January 2021 | Volume 20 | Issue 1 | Department | ss3 | Copyright © January 2021


Published online December 24, 2020

Michael Gold MD FAAD,a Anneke Andriessen PhD,b David J. Goldberg MD JD FAAD,c Komel V. Grover MBA,d Shasa Hu MD FAAD,e Z. Paul Lorenc MD FACS,f Stephen H. Mandy MD FAAD,g Janelle M.Vega MD FAADh

aGold Skin Care Center, Nashville,TN;Vanderbilt University School of Medicine and Nursing, Nashville,TN
bRadboud UMC Nijmegen,Andriessen Consultants, Malden, Netherlands
cSkin Laser & Surgery Specialists of NY and NJ, Hackensack, NJ; Icahn School of Medicine at Mt. Sinai, New York, NY
dStrategic Development, Swiss American CDMO, Dallas,TX
eDr. Phillip Frost Department of Dermatology and Cutaneous Surgery, University of Miami Miller School of Medicine, Miami, FL
fLorenc Aesthetic Plastic Surgery Center, New York, NY; Department of Plastic Surgery, Lenox Hill Hospital, New York, NY
gDr.
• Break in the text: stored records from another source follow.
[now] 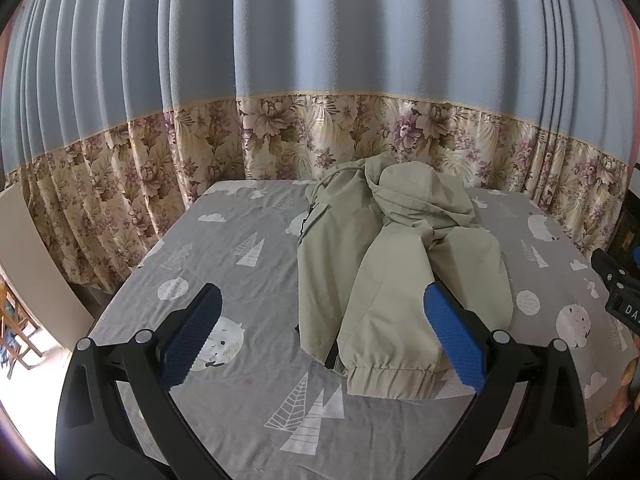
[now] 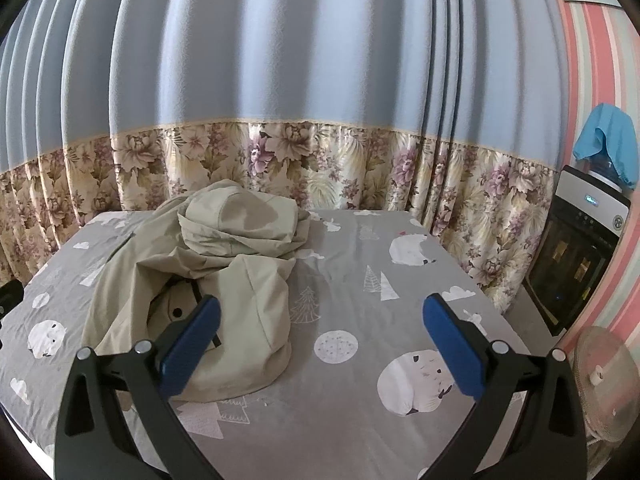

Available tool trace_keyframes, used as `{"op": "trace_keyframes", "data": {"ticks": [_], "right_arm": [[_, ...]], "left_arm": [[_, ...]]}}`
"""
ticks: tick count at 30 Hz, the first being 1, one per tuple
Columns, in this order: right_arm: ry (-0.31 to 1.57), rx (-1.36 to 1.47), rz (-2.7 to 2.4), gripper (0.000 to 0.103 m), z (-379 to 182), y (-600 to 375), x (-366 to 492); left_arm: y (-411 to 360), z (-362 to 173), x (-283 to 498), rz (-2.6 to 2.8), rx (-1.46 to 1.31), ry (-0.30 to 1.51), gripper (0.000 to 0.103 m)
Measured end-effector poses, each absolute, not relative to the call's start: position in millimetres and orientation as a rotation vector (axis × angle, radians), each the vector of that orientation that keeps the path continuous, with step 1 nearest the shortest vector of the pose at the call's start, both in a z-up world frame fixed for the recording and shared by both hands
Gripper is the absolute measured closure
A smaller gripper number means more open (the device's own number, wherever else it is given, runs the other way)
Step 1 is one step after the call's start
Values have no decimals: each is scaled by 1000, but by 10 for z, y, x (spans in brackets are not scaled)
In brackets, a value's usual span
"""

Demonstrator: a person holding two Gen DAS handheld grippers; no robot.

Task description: Fold large clothes

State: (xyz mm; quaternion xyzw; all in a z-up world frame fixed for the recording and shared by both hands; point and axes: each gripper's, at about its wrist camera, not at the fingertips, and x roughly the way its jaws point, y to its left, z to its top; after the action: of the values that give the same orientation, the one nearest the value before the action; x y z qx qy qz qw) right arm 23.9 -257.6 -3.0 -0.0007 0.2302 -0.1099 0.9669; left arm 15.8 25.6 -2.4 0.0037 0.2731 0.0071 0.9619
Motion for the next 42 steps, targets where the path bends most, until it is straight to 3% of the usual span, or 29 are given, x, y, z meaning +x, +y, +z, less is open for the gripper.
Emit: {"op": "trace_keyframes", "data": {"ticks": [33, 42], "right_arm": [[548, 23, -92, 2, -233, -2509, 443], [610, 13, -17, 2, -400, -2290, 644]], "left_arm": [[387, -259, 271, 49, 20, 545, 3], [604, -563, 497, 70, 51, 653, 3]]}}
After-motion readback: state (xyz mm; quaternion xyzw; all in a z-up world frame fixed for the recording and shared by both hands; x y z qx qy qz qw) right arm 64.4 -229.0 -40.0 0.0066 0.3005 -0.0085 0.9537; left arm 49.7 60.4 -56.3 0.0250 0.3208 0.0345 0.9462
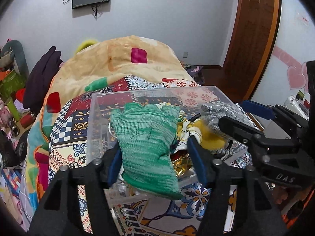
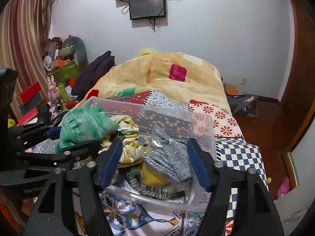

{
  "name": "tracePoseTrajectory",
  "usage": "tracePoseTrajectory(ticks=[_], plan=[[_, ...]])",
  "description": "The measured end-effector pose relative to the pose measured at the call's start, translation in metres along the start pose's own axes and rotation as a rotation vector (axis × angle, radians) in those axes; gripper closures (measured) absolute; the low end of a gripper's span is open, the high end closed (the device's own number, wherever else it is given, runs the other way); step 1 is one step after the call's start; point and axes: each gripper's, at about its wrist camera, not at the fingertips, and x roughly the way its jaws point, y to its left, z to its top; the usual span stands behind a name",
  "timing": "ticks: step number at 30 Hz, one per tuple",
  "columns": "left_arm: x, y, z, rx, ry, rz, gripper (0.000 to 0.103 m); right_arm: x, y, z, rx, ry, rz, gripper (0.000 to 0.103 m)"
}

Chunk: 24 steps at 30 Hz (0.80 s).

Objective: Organize soft objects
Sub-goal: 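Grasp green knit glove with left tool while right tool grasps braided bracelet, drop both in box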

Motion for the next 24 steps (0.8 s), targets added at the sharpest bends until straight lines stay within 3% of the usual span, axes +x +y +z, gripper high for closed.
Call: tracePoseTrajectory(ticks=[8, 21, 24], plan=[[-0.023, -0.002, 0.0, 0.006, -0.054, -0.016, 0.034, -0.01, -0.002, 0.003, 0.004, -0.018, 0.006, 0.03], [-0.122, -0.022, 0.015, 0.005, -0.308, -0.004, 0.032, -0.092, -0.007, 0.026, 0.032, -0.209, 0.024, 0.03], [-0.145, -0.031, 0.015, 0.014, -0.368, -0.004, 0.026, -0.115, -0.005, 0.029, 0.026, -0.257, 0.026, 0.03]])
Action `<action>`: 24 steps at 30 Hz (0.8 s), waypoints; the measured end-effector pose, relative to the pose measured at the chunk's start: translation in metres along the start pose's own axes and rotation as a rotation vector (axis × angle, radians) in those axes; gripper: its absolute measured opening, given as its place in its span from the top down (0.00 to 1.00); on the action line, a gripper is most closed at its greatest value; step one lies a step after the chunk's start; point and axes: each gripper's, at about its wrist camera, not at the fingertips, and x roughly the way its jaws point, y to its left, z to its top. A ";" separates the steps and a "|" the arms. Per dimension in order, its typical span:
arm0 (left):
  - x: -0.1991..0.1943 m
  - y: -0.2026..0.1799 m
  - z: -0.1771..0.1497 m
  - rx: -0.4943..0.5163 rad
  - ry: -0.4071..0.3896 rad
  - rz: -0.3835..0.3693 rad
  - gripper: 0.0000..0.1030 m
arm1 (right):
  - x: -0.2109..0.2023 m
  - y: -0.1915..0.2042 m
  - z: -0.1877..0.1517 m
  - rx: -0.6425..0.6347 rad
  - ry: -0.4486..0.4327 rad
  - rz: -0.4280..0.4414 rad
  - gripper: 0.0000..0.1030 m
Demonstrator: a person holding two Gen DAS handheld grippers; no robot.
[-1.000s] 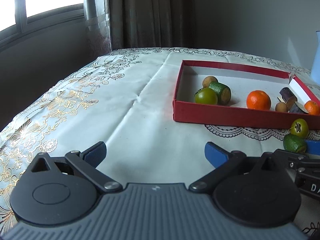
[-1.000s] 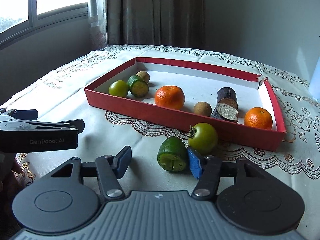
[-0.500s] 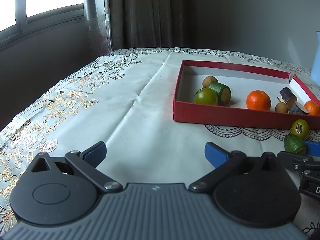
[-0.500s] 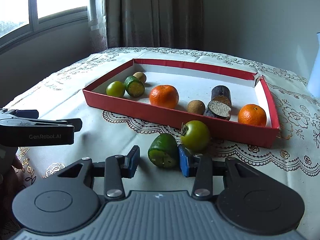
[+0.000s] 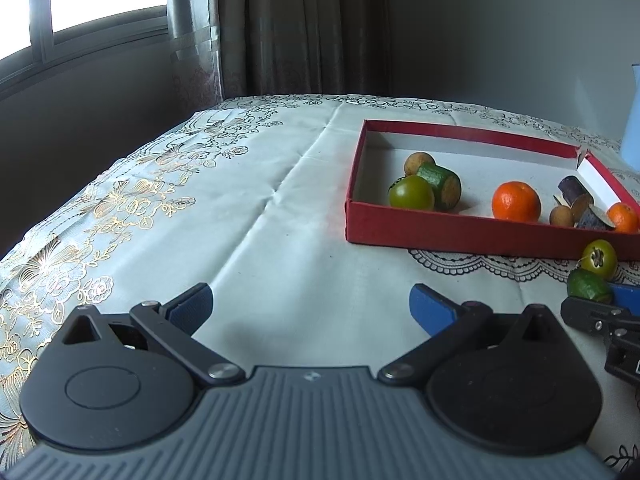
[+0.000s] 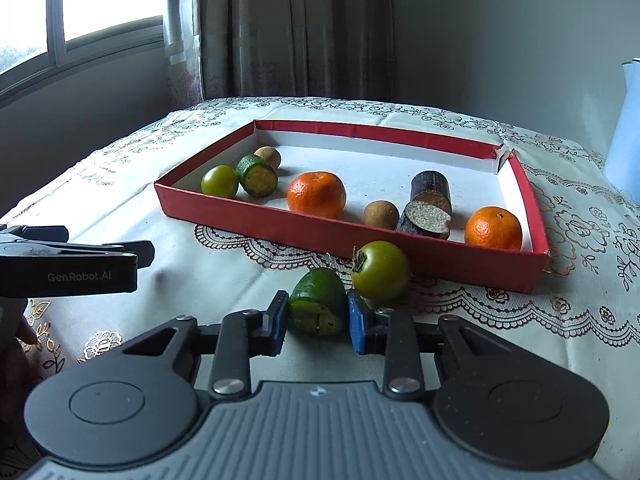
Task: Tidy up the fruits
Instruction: 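Lift the lime half with the right gripper and carry it over the tray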
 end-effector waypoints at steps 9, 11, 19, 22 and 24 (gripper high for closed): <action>0.000 -0.003 0.000 0.015 0.004 0.019 0.00 | -0.001 0.001 0.000 -0.017 0.002 -0.001 0.72; 0.000 -0.004 0.000 0.021 0.005 0.024 0.00 | -0.002 0.001 0.000 -0.019 -0.003 0.000 0.72; 0.000 -0.007 -0.001 0.040 0.001 0.049 0.00 | -0.023 0.006 -0.006 -0.059 -0.079 0.009 0.72; 0.000 -0.008 -0.001 0.046 -0.001 0.056 0.00 | -0.035 0.007 -0.008 -0.068 -0.124 0.020 0.72; 0.000 -0.008 -0.001 0.047 -0.002 0.058 0.00 | -0.040 0.007 -0.009 -0.072 -0.141 0.026 0.72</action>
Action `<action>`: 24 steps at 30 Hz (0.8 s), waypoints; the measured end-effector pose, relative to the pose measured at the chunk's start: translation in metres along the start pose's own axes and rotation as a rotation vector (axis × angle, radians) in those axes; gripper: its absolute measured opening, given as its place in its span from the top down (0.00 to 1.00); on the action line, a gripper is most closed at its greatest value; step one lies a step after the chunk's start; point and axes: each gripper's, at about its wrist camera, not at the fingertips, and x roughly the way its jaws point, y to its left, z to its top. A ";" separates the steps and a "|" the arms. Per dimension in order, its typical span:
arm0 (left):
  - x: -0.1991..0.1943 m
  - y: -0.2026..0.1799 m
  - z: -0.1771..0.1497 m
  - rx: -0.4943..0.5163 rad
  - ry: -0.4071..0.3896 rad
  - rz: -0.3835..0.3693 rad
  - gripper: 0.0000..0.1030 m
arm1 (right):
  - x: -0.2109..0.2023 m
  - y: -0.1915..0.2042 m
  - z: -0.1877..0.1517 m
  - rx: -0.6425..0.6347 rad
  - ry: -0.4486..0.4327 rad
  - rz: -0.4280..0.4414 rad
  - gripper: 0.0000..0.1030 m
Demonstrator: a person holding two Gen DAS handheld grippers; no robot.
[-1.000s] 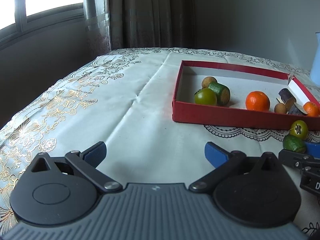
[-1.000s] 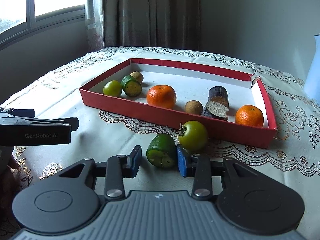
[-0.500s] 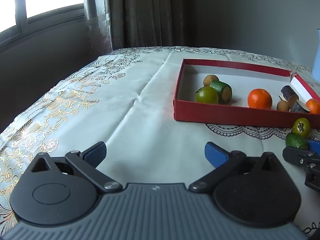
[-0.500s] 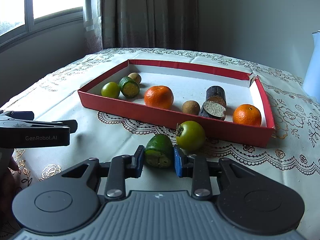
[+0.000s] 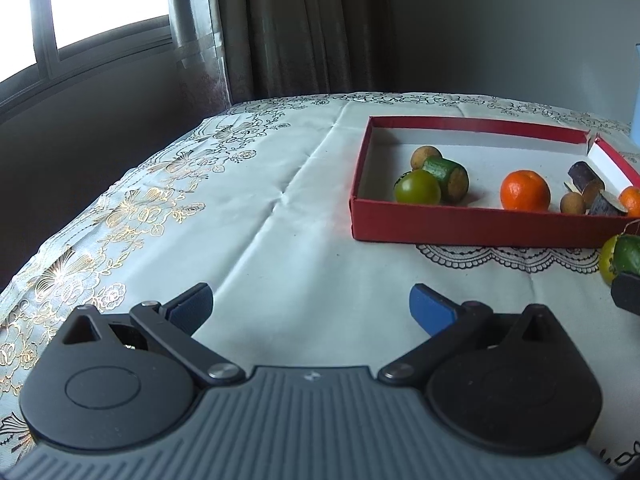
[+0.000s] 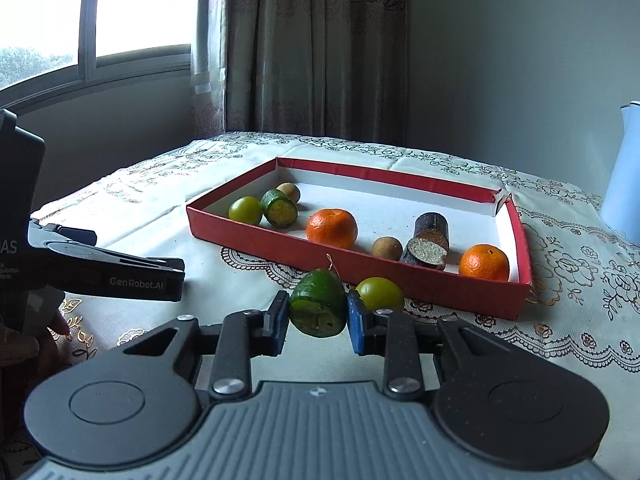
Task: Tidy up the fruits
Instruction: 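Lift the lime half with the right gripper and carry it over the tray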
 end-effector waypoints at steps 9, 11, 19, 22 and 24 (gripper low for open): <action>-0.001 0.000 0.000 0.001 0.000 0.003 0.00 | -0.014 -0.013 0.002 0.029 -0.054 -0.004 0.72; -0.001 0.000 0.000 0.005 -0.001 0.005 0.00 | -0.015 -0.014 0.003 0.030 -0.059 -0.007 0.72; -0.001 -0.001 0.000 0.005 -0.001 0.004 0.00 | -0.014 -0.018 0.005 0.043 -0.066 -0.005 0.72; -0.001 0.000 0.000 0.002 -0.002 0.001 0.00 | -0.012 -0.020 0.005 0.056 -0.063 -0.003 0.71; -0.001 0.001 0.001 0.000 -0.002 -0.001 0.00 | -0.011 -0.021 0.006 0.062 -0.063 -0.004 0.71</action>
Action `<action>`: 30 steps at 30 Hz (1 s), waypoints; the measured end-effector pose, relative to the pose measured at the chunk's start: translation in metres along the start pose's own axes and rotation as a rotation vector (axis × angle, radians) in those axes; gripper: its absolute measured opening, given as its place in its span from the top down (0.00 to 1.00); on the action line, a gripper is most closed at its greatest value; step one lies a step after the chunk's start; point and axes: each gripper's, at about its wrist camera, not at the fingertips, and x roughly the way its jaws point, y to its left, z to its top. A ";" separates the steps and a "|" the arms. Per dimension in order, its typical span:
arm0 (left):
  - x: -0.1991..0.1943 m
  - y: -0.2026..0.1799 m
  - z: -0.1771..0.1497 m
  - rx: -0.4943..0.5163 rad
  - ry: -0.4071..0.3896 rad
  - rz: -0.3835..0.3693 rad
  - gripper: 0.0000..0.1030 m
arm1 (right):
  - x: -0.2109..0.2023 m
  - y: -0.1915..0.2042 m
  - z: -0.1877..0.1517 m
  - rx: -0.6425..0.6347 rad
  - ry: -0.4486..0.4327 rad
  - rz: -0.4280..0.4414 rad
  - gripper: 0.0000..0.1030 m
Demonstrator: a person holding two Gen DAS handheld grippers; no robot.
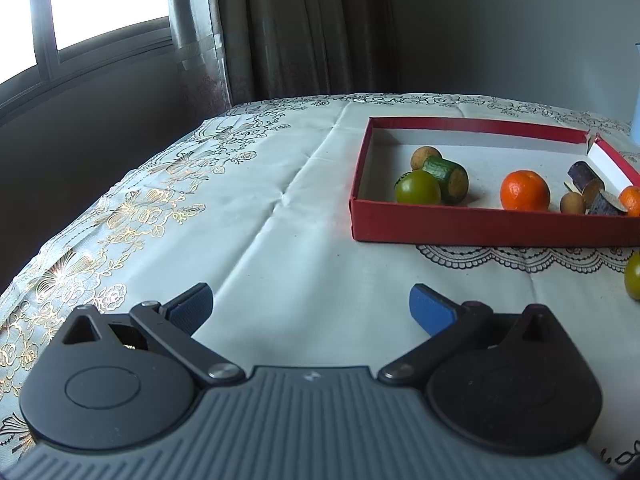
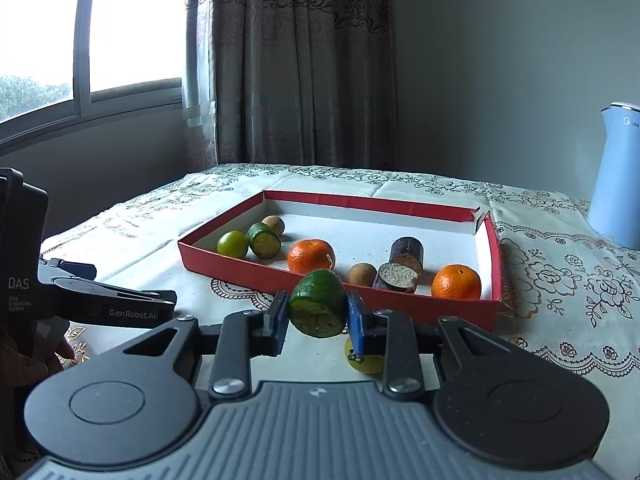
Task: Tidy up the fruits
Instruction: 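Lift the lime half with the right gripper and carry it over the tray, then lower the lime half into the tray and open the right gripper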
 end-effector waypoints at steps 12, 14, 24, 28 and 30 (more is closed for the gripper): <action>-0.002 0.002 0.000 -0.018 -0.004 -0.018 0.00 | 0.002 -0.002 0.004 0.020 -0.012 -0.015 0.71; -0.002 0.002 0.000 -0.020 -0.004 -0.020 0.00 | 0.002 -0.001 0.005 0.015 -0.016 -0.021 0.71; -0.002 0.003 0.000 -0.024 -0.005 -0.023 0.00 | -0.002 -0.001 0.011 0.024 -0.060 -0.025 0.71; -0.002 0.003 -0.001 -0.024 -0.005 -0.024 0.00 | -0.001 0.000 0.014 0.007 -0.071 -0.034 0.71; -0.002 0.003 0.000 -0.027 -0.005 -0.026 0.00 | 0.005 -0.001 0.019 -0.004 -0.068 -0.039 0.71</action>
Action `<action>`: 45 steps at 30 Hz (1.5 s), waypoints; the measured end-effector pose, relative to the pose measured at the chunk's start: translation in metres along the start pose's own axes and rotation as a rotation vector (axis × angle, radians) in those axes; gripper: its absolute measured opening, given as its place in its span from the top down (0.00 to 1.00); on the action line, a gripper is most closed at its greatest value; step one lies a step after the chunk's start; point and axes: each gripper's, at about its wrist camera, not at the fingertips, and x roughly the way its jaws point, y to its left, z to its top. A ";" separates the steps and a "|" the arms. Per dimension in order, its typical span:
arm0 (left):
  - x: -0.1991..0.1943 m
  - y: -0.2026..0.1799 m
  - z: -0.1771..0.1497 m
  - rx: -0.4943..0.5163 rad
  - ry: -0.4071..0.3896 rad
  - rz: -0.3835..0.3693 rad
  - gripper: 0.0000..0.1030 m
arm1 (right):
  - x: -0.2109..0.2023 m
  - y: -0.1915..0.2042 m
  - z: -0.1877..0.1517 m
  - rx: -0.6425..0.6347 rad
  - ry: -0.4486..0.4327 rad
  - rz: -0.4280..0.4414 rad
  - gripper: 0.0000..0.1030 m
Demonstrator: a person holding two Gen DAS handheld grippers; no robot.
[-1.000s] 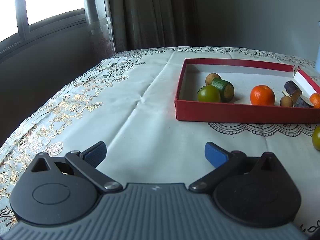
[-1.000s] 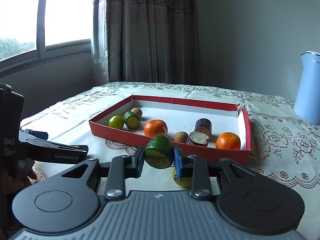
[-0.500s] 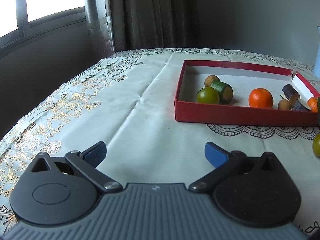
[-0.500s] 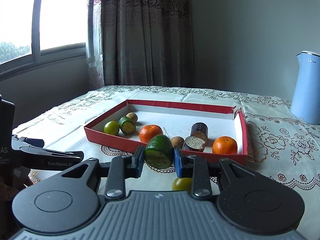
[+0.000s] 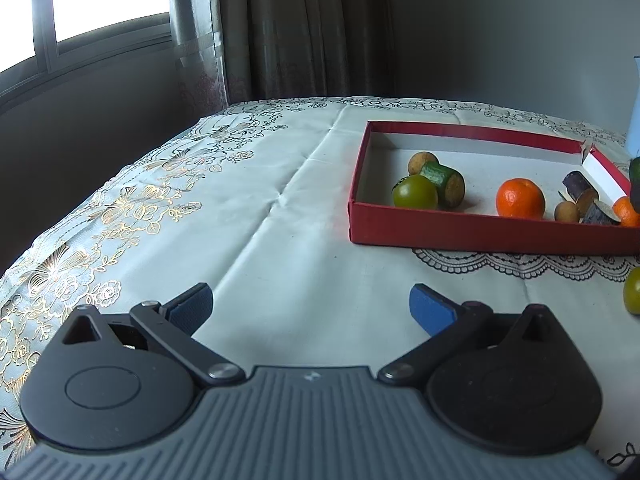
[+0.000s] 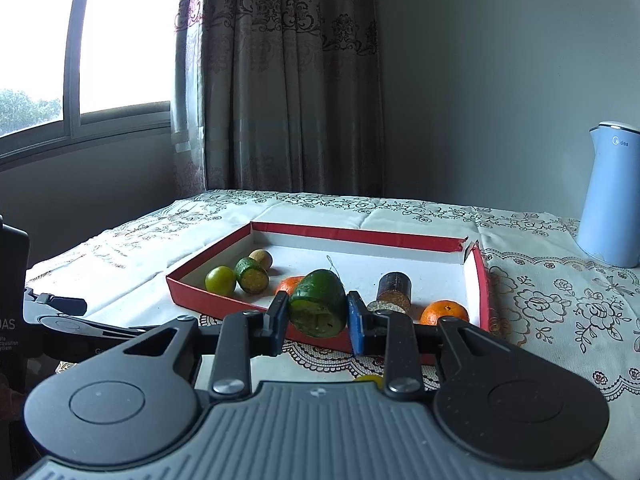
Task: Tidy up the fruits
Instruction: 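Lower the lime half into the tray and open the right gripper, then move the left gripper toward the round olive-green fruit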
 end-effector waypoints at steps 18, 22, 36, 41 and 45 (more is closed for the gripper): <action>0.000 0.002 0.000 -0.010 -0.002 -0.030 0.00 | 0.082 -0.049 0.034 0.134 0.087 -0.046 0.71; 0.000 0.002 0.000 -0.011 -0.002 -0.031 0.00 | 0.061 -0.061 0.029 0.169 0.041 -0.037 0.71; 0.002 -0.003 0.000 0.026 0.010 -0.005 0.00 | -0.023 -0.131 -0.030 0.215 -0.079 -0.208 0.54; 0.007 -0.002 0.001 0.030 0.046 -0.012 0.00 | -0.032 -0.142 -0.035 0.258 -0.127 -0.226 0.29; 0.011 0.004 0.001 -0.010 0.073 -0.041 0.00 | -0.026 -0.141 -0.034 0.247 -0.093 -0.227 0.28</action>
Phillip Frost Department of Dermatology and Cutaneous Surgery, University of Miami Miller School of Medicine, Miami FL
hMayoral Dermatology, Miami, FL
cDallas Center for Dermatology and Aesthetics, Dallas,TX
dGeorge Washington University,Washington, DC

Literature Searches
Before the expert panel meeting, a systematic literature review was conducted, selecting present clinical guidelines, algorithms, and evidence-based recommendations describing the current best practice in pre-/post-procedure measures for facial laser and energy devices treatment. Additionally, review articles, clinical trials, and other studies were selected that were clinically relevant to the algorithm addressing pre-/ post-procedure measures for facial laser and energy devices treatment. Publications were in the English language dating from 2012 to January 2020. For the literature search, we used the following terms:

Pre-/post-procedure measures for facial laser and energy devices treatment; Guidelines; Algorithm; Adverse events; Complications; Prevention; Pain; Bruising; Swelling; Discoloration; Infection; Reactivation of herpes simplex virus; Antiviral medication; Scarring; Comfort; Sun exposure; Skincare; Wound healing regimen.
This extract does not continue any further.